Tumorpatienten haben ein insgesamt etwa 7-fach erhöhtes Risiko, im Laufe ihrer Erkrankung eine akute venöse Thromboembolie (VTE) zu erleiden. Die Thrombosebehandlung ist bei diesen Patienten schwierig, da es unter der Standardbehandlung einerseits doppelt so häufig zu Thromboserezidiven kommt, andererseits Blutungen unter dieser gerinnungshemmenden Behandlung mindestens doppelt so häufig sind wie bei Nicht-Tumorpatienten.

Bislang gab es nur eine größere Studie, die versucht hat, durch die langfristige Anwendung von Heparin die Behandlungsergebnisse zu verbessern. Vor diesem Hintergrund hat vor fünf Jahren Professor Dr. med. Rupert Bauersachs aus dem Klinikum Darmstadt zusammen mit vier anderen internationalen Thrombose- und Tumorspezialisten die CATCH- Studie zu dieser wichtigen Fragestellung konzipiert.
 
Mit 900 Patienten aus 165 Studienzentren in 32 Ländern handelt es sich bei der CATCH-Studie um die weltweit größte Untersuchung zur Behandlung tumorassoziierter Thrombosen. Über einen sechsmonatigen Zeitraum erhielten Patientinnen und Patienten entweder täglich Tinzaparin oder eine Behandlung mit einem Vitamin-K Antagonisten, ähnlich dem Marcumar.

Dr. Agnes Y. Y. Lee, Studienleiterin von der University of British Columbia, Kanada, präsentierte im Dezember während der "Late Breaking Abstracts"-Session die ersten Ergebnisse im Rahmen des Kongresses der amerikanischen Gesellschaft für Hämatologie.
Wie Lee berichtete, gehörten gynäkologische Karzinome, Kolorektal-, Lungen- sowie Mammakarzinome zu den häufigsten Primärtumoren.

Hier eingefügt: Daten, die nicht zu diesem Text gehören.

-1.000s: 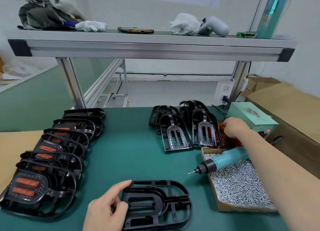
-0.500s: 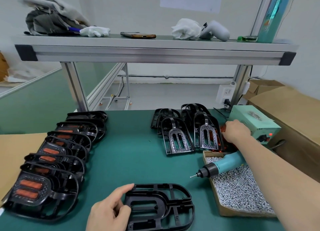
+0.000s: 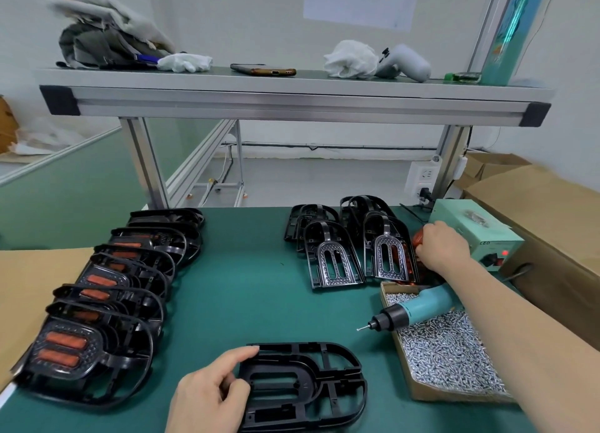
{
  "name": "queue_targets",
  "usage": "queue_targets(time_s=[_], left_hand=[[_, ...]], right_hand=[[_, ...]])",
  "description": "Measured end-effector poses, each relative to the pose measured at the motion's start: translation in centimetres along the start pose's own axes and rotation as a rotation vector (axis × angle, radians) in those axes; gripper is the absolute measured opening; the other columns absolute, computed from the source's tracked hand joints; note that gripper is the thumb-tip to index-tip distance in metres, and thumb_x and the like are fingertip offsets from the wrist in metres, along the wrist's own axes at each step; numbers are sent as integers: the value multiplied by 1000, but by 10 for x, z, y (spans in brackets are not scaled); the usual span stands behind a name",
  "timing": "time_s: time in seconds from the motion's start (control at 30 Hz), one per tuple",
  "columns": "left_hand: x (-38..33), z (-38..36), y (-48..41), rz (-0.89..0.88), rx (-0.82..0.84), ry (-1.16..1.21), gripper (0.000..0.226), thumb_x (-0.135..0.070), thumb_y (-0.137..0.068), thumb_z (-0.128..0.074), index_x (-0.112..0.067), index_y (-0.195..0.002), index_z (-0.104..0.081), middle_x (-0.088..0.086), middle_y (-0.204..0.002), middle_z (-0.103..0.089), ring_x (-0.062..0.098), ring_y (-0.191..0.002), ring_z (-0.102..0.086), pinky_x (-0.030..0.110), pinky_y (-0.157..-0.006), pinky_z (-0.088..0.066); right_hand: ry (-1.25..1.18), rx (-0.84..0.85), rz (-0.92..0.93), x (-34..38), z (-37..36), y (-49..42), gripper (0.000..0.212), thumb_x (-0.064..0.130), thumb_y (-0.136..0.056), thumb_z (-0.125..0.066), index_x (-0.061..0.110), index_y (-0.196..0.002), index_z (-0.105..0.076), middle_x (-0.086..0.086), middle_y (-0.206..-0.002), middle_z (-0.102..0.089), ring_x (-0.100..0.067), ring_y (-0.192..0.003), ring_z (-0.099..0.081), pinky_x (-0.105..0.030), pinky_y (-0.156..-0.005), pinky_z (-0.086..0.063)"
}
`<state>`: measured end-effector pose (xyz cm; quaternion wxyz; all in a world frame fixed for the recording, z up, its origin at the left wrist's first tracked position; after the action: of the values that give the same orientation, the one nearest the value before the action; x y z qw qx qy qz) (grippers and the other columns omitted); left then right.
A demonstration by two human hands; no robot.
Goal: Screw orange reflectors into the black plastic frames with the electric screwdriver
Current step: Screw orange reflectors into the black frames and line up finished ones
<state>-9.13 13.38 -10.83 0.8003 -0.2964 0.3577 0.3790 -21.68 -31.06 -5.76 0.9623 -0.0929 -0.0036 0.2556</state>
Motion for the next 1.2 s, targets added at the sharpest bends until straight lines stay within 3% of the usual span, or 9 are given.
queue_targets(time_s=[0.1, 0.27, 0.5, 0.6, 0.7, 0.8, 0.93, 1.07, 1.2], left_hand=[[0, 0, 0, 3, -3, -41, 83, 7, -67, -72, -70, -97, -58, -16, -49, -53, 2, -47, -46, 26, -58, -49], [-1, -1, 2, -18, -8, -109, 77, 0, -69, -75, -69, -99, -56, -18, -49, -51, 1, -47, -46, 28, -58, -52], [-5, -4, 2, -68, -3, -191, 60, -16, -76, -76, -63, -105, -51, -19, -66, -56, 1, -71, -53, 25, -62, -47], [-3, -4, 3, -88, 15, -193, 42, -18, -81, -72, -55, -100, -61, -22, -72, -57, 1, -74, -54, 21, -61, -42], [2, -3, 2, -94, 0, -155, 35, -17, -84, -72, -49, -97, -68, -21, -69, -57, 3, -67, -54, 22, -58, -40], [8, -4, 1, -83, -50, -30, 29, -12, -86, -73, -39, -94, -73, -24, -67, -61, 1, -62, -55, 28, -62, -45], [7, -3, -1, -120, -115, 141, 19, -8, -91, -69, -25, -93, -75, -15, -86, -73, 4, -81, -67, 19, -76, -50], [4, -1, 1, -70, -101, 312, 17, -14, -94, -63, -27, -96, -74, -6, -84, -72, 8, -74, -65, 23, -74, -52], [3, 2, 2, -66, -63, 401, 11, -29, -94, -63, -27, -99, -73, 2, -78, -70, 12, -69, -62, 25, -70, -52]], right_hand=[[-85, -53, -27, 0, 8, 4, 30, 20, -94, -55, 4, -119, -57, -15, -116, -54, -35, -108, -57, -42, -85, -50], [-228, -203, 63, 14, 32, 24, 17, 19, -92, -57, 4, -101, -58, -8, -97, -47, -35, -98, -57, -38, -74, -42], [-559, -292, 413, 60, 66, 99, 12, 23, -90, -67, 20, -87, -56, 6, -95, -50, -13, -82, -51, -29, -73, -35], [-700, -265, 570, 85, 72, 145, 12, 19, -90, -69, 21, -88, -57, 10, -100, -54, -3, -88, -51, -19, -78, -36], [-802, -226, 707, 108, 71, 186, 12, 11, -88, -72, 16, -89, -60, 7, -105, -57, -3, -98, -55, -12, -88, -37], [-850, -159, 820, 124, 65, 214, 9, 13, -91, -70, 14, -92, -62, 6, -110, -58, -5, -105, -55, -15, -94, -39], [-882, -142, 877, 137, 56, 235, 7, 17, -93, -66, 15, -96, -60, 8, -115, -55, 4, -101, -51, -13, -91, -40], [-830, -126, 918, 149, 48, 245, 7, 17, -95, -64, 13, -99, -59, 8, -121, -53, -14, -99, -58, -31, -87, -49], [-784, -165, 988, 157, 43, 251, 7, 17, -98, -59, 10, -100, -60, 4, -122, -54, -19, -95, -58, -35, -81, -51]])
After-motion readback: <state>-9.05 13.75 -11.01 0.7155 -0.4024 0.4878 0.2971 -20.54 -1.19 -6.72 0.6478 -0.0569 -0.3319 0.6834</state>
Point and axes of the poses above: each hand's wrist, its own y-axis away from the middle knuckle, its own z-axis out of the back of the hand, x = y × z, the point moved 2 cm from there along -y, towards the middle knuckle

In der Tinzaparingruppe traten nach 6-monatiger Dauer 2,7% Thrombosen auf, in der Vergleichsgruppe mit Warfarin 5,3%; entsprechend einer prozentualen Senkung von 52%. Das Auftreten von klinisch relevanten, nicht-schwerwiegenden Blutungen war dabei unter dem Heparin signifikant seltener als unter Warfarin (11% im Vergleich zu 16%; statistisch signifikant p = 0,03), während die schweren Blutungen in beiden Gruppen gleich waren.
 
Fazit für die Praxis
 
Die CATCH-Studie repräsentiert die bislang größte, randomisierte und kontrollierte Studie, die sich mit der Behandlung von tumorassoziierten Thrombosen befasst. Die Ergebnisse der CATCH-Studie bestätigten die Vorteile einer Heparingabe gegenüber Warfarin bei Patientinnen und Patienten mit aktiver Tumorerkrankung und akuter Thromboembolie. Professor Rupert Bauersachs erläutert, dass diese Ergebnisse voraussichtlich zu klaren Leitlinienempfehlungen führen werden, Tumorpatienten mit Thrombose vorzugsweise mit Heparin zu behandeln.
 
Im Klinikum Darmstadt werden Tumorpatientinnen und -patienten mit Thrombose bereits seit mehreren Jahren nach diesem Prinzip therapiert.